O Isis ou Estado Islâmico vive e desenvolve-se a petróleo, petróleo de sangue tendo em conta as suas atividades. Há elementos suficientes para não existirem dúvidas de que os seus principais financiadores são petroditaduras como a Arábia Saudita e o Catar, íntimos aliados militares, políticos e econômicos de entidades que se consideram faróis da civilização como os Estados Unidos da América e a União Europeia.

Sabe-se agora também, desde que as tropas russas empenhadas em salvar a Síria como país o denunciaram com provas abundantes, que o Isis ou Estado islâmico se financia através de contrabando de petróleo que “lava”, por exemplo, através da chancela oficial da região autônoma do Curdistão iraquiano.

É surpreendente que não tenhamos sabido deste processo antes de os russos se envolverem na Síria, porque os movimentos deste contrabando nada têm de discretos aos olhos da nuvem de satélites. Envolvem comboios de 8.500 caminhões tanque por dia em direção a portos e refinarias da Turquia – membro da Otan como todos sabemos – entrando neste país a partir de regiões ocupadas pelo Estado Islâmico na Síria e sem qualquer controle fronteiriço das autoridades turcas.

Na Turquia, o extenso e cotidiano desfile cai sob o controle da mafia do "dr. Farid", de dupla nacionalidade grega e israelense, e de outras máfias de outros doutores Farids, seguindo depois a mercadoria para o mundo a partir de portos israelenses e turcos.

Ao que parece, segundo o Financial Times, Israel assegura assim cerca de três quartos das suas necessidades energéticas. Cada barril de petróleo clandestino é traficado a cerca de metade do preço dos mercados – até estes são burlados – proporcionando ao Estado Islâmico receitas por baixo de US$ 3,2 milhões por dia, quase US$ 100 milhões por mês, US$ 1,2 bilhão por ano.

O movimento envolve também navios de bandeira japonesa da empresa BMZ pertencente a Bilal Erdogan, filho do presidente da Turquia Recepp Tayyp Erdogan, e a outros membros da família.
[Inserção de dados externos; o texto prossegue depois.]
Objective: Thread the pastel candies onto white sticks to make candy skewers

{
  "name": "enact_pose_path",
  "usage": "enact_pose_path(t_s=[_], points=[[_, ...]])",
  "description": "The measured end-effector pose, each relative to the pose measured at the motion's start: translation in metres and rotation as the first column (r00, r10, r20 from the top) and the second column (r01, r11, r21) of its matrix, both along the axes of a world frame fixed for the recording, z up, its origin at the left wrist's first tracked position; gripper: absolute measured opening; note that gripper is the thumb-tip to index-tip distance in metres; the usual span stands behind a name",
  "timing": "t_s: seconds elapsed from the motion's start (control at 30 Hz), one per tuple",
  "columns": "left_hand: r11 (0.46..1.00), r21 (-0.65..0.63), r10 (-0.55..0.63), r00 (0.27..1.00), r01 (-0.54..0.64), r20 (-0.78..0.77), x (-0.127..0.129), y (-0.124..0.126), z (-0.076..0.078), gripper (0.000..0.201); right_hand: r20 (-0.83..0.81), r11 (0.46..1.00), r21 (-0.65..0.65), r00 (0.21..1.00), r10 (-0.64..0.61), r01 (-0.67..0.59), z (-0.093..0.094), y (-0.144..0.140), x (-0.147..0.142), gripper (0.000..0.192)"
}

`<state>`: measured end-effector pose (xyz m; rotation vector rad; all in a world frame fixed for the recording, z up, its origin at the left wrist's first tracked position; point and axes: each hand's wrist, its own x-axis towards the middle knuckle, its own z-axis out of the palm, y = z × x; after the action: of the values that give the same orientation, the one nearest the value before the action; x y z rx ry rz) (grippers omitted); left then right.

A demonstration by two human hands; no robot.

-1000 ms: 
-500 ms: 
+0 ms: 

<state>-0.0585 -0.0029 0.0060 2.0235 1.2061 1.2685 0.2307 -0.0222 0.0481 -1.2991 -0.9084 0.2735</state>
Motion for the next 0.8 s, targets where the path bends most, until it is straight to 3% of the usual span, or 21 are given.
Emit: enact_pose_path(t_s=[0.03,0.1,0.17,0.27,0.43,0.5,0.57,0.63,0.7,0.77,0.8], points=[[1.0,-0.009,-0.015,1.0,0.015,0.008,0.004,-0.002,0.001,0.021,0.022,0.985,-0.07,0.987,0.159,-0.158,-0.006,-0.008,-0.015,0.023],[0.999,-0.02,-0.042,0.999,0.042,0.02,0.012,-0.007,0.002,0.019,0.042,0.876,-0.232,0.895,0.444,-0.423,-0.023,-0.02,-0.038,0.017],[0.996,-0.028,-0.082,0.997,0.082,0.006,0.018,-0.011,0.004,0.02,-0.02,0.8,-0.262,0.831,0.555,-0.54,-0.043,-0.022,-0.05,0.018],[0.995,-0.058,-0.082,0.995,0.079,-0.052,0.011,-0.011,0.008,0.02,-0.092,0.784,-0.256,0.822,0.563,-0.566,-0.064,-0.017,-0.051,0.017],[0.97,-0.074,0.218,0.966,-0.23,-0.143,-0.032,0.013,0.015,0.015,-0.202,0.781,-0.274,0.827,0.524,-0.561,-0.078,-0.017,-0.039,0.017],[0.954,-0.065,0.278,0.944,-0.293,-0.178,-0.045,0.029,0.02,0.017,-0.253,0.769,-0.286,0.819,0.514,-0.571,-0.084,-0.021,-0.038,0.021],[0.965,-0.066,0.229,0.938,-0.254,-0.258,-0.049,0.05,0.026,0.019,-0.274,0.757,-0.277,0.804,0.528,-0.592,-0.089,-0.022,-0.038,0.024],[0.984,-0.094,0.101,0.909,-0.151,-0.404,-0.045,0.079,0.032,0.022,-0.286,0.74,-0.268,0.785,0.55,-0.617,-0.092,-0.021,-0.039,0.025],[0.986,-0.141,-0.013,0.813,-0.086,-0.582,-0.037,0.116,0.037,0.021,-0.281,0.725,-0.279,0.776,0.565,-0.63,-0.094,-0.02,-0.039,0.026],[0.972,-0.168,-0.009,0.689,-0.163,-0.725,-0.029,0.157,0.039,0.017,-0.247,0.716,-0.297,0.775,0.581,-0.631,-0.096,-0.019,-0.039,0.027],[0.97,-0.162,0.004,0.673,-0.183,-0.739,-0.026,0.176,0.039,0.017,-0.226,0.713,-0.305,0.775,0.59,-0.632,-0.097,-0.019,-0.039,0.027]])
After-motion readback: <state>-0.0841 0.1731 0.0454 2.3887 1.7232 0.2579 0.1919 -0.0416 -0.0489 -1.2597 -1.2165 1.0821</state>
Acresce que parte do petróleo roubado na Síria e no Iraque transita através da região de Sanliurfa na Turquia, onde funcionam campos de treino da Al-Qaida e do Estado Islâmico e existe também um hospital clandestino para tratar terroristas feridos em combate na Síria, por sinal gerido pela senhora Summyie Erdogan, filha do presidente turco e irmã de Bilal.

A família presidencial de Ancara, que a União Europeia encarregou agora de travar o fluxo de refugiados em troca de mais uns milhares de milhões de dólares e da promessa de adesão à confraria, desmente a pés juntos estas realidades, tal como negou ter negócios ilegais e acolher frequentemente o príncipe saudita conhecido por ser o tesoureiro da Al-Qaida.
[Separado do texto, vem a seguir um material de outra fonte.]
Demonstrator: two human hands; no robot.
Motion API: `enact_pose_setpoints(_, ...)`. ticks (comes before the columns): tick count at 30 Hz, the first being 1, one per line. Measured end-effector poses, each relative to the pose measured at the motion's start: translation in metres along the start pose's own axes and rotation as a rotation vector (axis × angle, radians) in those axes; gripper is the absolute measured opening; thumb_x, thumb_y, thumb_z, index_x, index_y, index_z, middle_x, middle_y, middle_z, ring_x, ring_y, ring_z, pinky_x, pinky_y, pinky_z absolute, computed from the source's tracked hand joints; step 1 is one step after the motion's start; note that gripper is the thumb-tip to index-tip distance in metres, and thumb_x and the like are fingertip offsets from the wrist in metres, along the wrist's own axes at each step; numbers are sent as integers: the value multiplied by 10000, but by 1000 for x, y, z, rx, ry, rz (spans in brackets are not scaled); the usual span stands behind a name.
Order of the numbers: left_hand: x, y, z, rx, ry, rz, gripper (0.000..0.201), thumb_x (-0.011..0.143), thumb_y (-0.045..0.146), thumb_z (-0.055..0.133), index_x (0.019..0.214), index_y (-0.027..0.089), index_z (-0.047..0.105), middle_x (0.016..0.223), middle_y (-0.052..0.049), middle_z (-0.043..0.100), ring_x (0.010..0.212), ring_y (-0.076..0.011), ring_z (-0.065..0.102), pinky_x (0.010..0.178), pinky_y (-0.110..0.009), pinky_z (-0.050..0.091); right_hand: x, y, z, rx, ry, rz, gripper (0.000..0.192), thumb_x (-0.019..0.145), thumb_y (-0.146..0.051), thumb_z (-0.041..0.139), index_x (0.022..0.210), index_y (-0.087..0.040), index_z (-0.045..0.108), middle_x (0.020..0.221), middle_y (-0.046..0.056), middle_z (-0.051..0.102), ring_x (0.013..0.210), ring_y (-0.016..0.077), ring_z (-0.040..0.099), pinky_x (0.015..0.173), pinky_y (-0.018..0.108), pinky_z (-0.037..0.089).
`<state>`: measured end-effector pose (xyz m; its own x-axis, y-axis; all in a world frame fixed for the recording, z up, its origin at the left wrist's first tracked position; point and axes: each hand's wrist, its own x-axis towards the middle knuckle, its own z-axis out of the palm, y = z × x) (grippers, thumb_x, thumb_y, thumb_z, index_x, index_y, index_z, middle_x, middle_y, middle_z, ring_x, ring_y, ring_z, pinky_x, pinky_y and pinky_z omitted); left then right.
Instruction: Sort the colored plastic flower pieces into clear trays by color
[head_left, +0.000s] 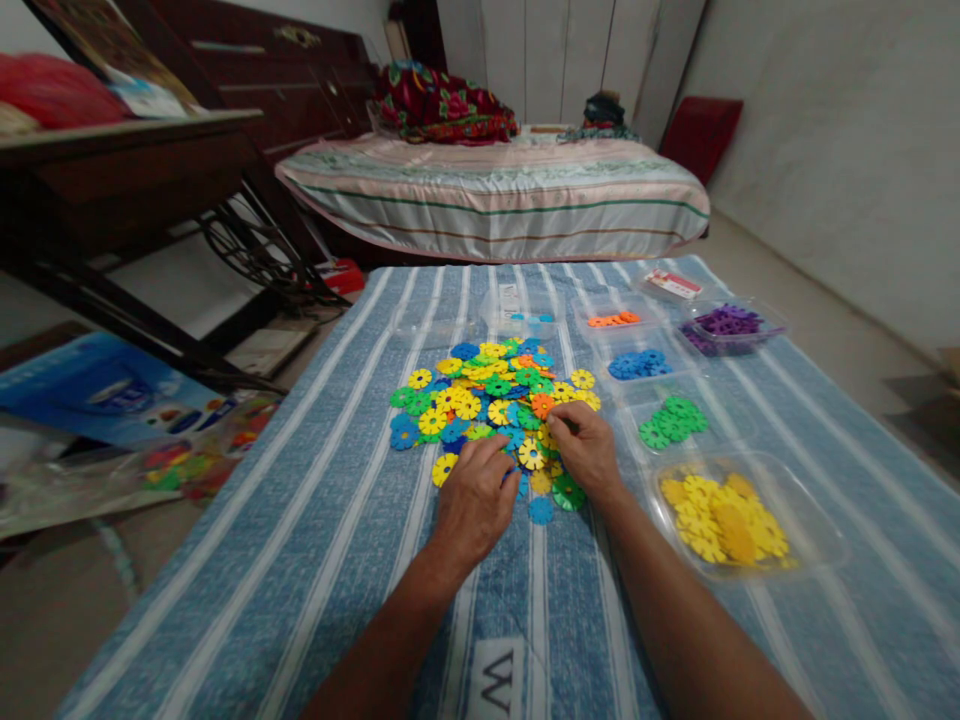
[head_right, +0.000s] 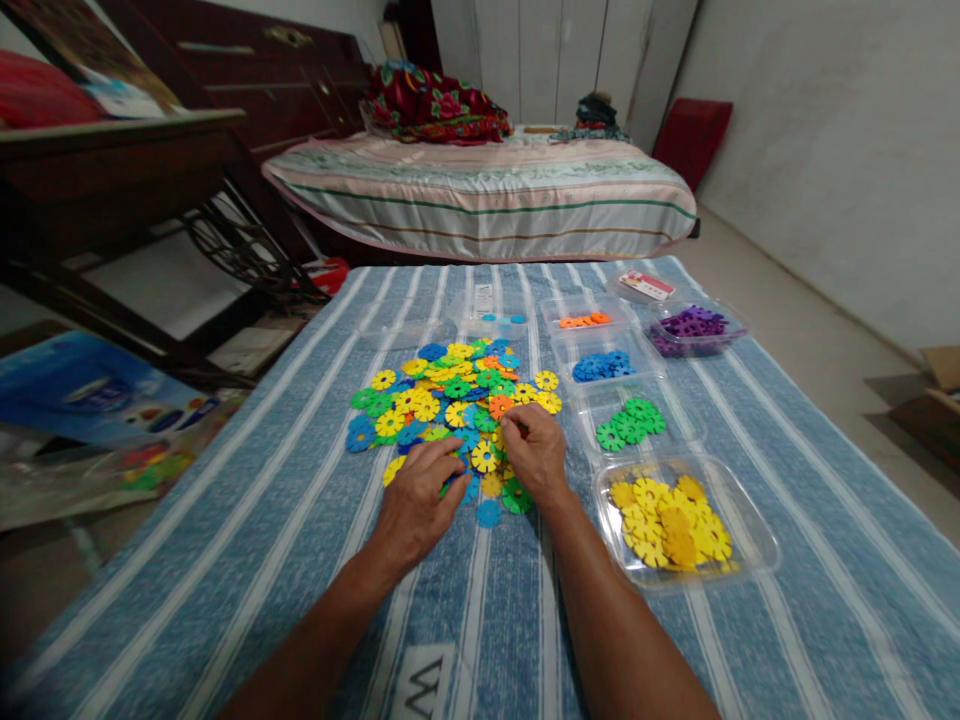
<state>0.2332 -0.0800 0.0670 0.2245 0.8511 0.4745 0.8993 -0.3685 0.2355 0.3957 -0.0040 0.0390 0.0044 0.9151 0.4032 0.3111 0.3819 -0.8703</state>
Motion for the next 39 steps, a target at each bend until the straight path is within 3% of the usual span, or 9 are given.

Fato mais do que confirmado pela comunicação social turca e que esteve na origem de um saneamento brutal nos aparelhos judicial e policial, vitimando quem tinha as provas e os responsáveis pelas investigações e processos.

Ocorrendo estas práticas terroristas sob o chapéu de um membro da Otan não será difícil perceber as razões pelas quais o tráfico de petróleo em favor do Estado Islâmico tenha sido poupado durante mais de um ano pela “guerra” que os Estados Unidos dizem conduzir contra esse mesmo grupo terrorista.
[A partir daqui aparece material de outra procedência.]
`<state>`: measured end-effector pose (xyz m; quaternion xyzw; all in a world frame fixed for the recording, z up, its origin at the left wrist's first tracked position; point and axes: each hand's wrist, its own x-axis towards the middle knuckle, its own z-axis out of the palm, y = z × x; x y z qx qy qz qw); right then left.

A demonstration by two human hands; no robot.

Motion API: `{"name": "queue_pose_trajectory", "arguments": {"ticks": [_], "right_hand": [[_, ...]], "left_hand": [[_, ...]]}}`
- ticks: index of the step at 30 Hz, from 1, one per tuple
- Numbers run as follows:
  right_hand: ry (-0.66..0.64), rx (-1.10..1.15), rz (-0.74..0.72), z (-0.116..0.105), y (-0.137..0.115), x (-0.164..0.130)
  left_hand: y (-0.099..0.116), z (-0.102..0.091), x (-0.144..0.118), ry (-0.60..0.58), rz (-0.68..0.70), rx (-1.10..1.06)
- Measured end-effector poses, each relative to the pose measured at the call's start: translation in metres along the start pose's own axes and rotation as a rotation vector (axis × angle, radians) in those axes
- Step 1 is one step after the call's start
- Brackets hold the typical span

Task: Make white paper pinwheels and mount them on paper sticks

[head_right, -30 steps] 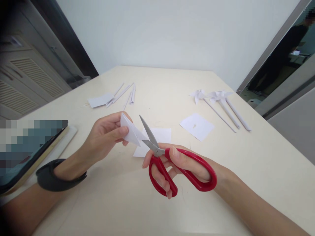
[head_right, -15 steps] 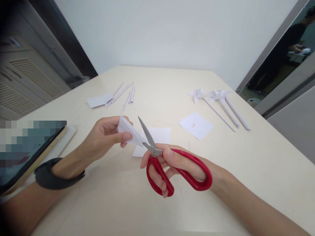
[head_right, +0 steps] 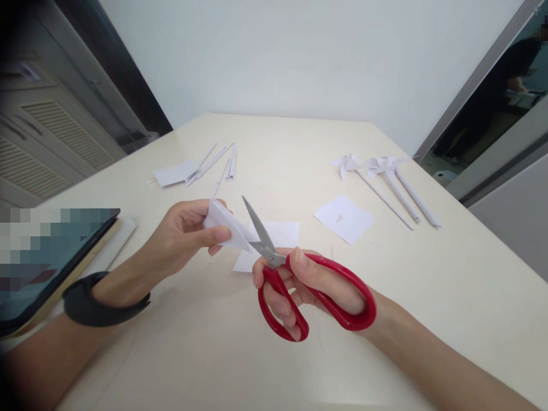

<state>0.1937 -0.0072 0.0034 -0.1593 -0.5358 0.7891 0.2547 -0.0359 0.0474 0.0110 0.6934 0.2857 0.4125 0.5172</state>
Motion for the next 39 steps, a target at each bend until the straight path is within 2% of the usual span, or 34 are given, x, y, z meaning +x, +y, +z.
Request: {"name": "queue_pose_trajectory", "arguments": {"ticks": [12, 22, 26, 32, 39], "right_hand": [[0.035, 0.054, -0.001, 0.0, 0.004, 0.0], [0.036, -0.022, 0.008, 0.001, 0.009, 0.0], [0.027, 0.007, 0.0, 0.003, 0.011, 0.003], [0.096, -0.029, -0.049, 0.004, 0.012, 0.002], [0.125, -0.064, 0.006, 0.004, 0.007, 0.001]], "left_hand": [[0.002, -0.001, 0.0, 0.029, -0.016, 0.028], [0.006, 0.006, -0.002, -0.059, -0.112, 0.05], [0.005, 0.007, -0.002, -0.062, -0.11, 0.052], [0.005, 0.006, -0.001, -0.044, -0.098, 0.052], [0.006, 0.004, -0.001, -0.064, -0.116, 0.05]]}}
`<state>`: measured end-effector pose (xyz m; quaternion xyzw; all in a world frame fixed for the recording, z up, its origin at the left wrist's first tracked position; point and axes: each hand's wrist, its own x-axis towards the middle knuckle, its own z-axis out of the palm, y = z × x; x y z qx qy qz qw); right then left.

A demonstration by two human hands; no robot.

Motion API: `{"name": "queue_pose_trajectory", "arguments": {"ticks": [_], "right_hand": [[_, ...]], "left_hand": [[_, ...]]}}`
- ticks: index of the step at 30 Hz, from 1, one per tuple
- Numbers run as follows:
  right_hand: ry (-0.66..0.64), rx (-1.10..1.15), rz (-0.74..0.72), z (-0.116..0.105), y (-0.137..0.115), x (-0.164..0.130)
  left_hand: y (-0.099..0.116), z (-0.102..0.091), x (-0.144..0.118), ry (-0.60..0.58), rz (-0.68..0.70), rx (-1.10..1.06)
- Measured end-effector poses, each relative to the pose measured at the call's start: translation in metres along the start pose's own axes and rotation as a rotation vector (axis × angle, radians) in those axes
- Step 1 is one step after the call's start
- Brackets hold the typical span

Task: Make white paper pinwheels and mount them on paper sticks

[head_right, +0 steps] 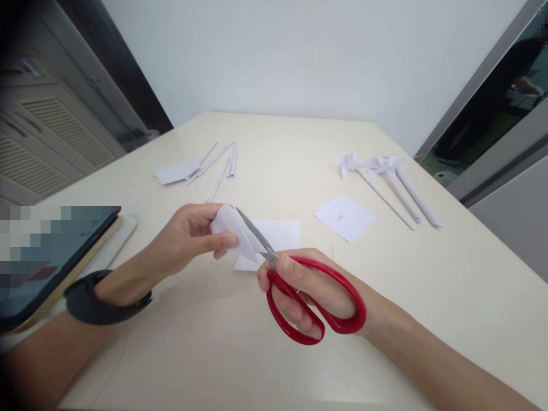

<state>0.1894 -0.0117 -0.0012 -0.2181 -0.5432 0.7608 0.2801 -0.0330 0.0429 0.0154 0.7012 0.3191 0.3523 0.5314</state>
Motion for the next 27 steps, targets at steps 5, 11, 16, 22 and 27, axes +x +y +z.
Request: {"name": "queue_pose_trajectory", "arguments": {"ticks": [5, 11, 16, 22, 27], "right_hand": [[0.01, 0.062, 0.019, 0.002, 0.001, 0.001], [0.034, 0.046, -0.008, 0.002, 0.006, 0.001], [0.025, -0.026, -0.016, 0.005, 0.003, 0.001], [0.08, -0.168, 0.029, 0.01, -0.002, 0.003], [0.144, -0.174, 0.105, 0.013, -0.009, 0.003]], "left_hand": [[-0.001, 0.001, -0.001, -0.006, 0.001, 0.017], [-0.001, 0.0, -0.002, 0.002, 0.0, 0.056], [-0.003, 0.0, -0.001, -0.017, -0.011, 0.027], [-0.001, 0.0, 0.0, -0.052, -0.038, 0.012], [0.0, 0.0, 0.001, -0.054, -0.037, 0.032]]}}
Até ao dia em que Moscou demonstrou os fatos durante a cúpula do G-20 e o Pentágono decidiu agir pontualmente, tal como a França fez a seguir aos atentados de Paris, violando aliás a soberania síria porque ambos o fizeram à revelia do governo de Damasco.

Porque os resultados das investigações às vezes também são como as cerejas, conhecem-se agora outras fontes de financiamento do Estado Islâmico: o tráfico de escravos sexuais, assaltos a bancos da Síria e do Iraque, mercado negro de produtos cultivados nas terras férteis que confiscou no interior do “califado”. Mas as chaves da sua existência e da sua atividade são o petróleo de sangue em conjunto com enredadas cumplicidades onde avultam pessoas e entidades que se miram ao espelho e nas telas como gente de bem e assim entendem defender o nosso “civilizado modo de vida.”